> [DATASET CONTENT]
══════

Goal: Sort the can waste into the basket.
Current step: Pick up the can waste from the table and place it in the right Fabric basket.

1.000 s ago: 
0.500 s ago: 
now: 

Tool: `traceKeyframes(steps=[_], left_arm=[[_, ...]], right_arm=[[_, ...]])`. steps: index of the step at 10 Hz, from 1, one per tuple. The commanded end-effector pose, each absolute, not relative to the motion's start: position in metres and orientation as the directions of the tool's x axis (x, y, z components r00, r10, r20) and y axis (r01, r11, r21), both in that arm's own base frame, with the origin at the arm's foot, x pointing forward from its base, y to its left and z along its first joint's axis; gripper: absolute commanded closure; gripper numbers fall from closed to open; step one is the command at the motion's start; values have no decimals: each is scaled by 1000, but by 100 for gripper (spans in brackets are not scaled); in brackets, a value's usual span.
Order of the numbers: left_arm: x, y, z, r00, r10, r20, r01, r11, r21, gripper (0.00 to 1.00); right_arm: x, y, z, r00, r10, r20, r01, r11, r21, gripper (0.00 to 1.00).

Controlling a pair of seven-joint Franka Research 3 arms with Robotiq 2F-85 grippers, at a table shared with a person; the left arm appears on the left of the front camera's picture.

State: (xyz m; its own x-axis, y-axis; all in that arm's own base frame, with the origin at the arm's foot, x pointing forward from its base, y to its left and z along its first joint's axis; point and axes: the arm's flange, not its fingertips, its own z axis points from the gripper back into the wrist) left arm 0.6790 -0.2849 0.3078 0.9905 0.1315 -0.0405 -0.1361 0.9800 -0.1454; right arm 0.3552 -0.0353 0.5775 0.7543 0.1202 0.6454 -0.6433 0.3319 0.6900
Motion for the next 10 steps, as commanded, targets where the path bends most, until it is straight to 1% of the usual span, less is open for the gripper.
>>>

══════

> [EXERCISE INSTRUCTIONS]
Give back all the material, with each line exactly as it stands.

> [ANSWER FOR THIS EXERCISE]
Goal: Sort the can waste into the basket.
Current step: Pick up the can waste from the table and place it in the right Fabric basket.

1.000 s ago: 
0.500 s ago: 
now: 

Tool: `traceKeyframes(steps=[_], left_arm=[[_, ...]], right_arm=[[_, ...]])`. steps: index of the step at 10 Hz, from 1, one per tuple. The commanded end-effector pose, each absolute, not relative to the motion's start: position in metres and orientation as the directions of the tool's x axis (x, y, z components r00, r10, r20) and y axis (r01, r11, r21), both in that arm's own base frame, with the origin at the arm's foot, x pointing forward from its base, y to its left and z along its first joint's axis; gripper: absolute commanded closure; gripper numbers fall from closed to open; step one is the command at the motion's start; values have no decimals: each is scaled by 1000, but by 100 for gripper (spans in brackets are not scaled); in brackets, a value's usual span.
Order of the numbers: left_arm: x, y, z, r00, r10, r20, r01, r11, r21, gripper (0.00 to 1.00); right_arm: x, y, z, r00, r10, r20, r01, r11, r21, gripper (0.00 to 1.00).

Controlling a pair of seven-joint Franka Research 3 arms with Robotiq 2F-85 grippers, at a table shared with a person; the left arm appears on the left of the front camera's picture.

State: (xyz m; its own x-axis, y-axis; all in that arm's own base frame, with the origin at the arm's foot, x pointing forward from its base, y to its left and z along its first joint's axis; point and axes: the arm's flange, not its fingertips, its own z axis points from the gripper back into the wrist) left arm 0.6790 -0.2849 0.3078 0.9905 0.1315 -0.0405 -0.1361 0.9800 -0.1454; right arm 0.3552 -0.0353 0.5775 0.7543 0.1202 0.6454 -0.6433 0.3319 0.6900
Motion for the next 10 steps, as commanded, targets where the path bends most, until it is straight to 1% of the usual span, less is open for the gripper.
>>>

As written, the answer is complete.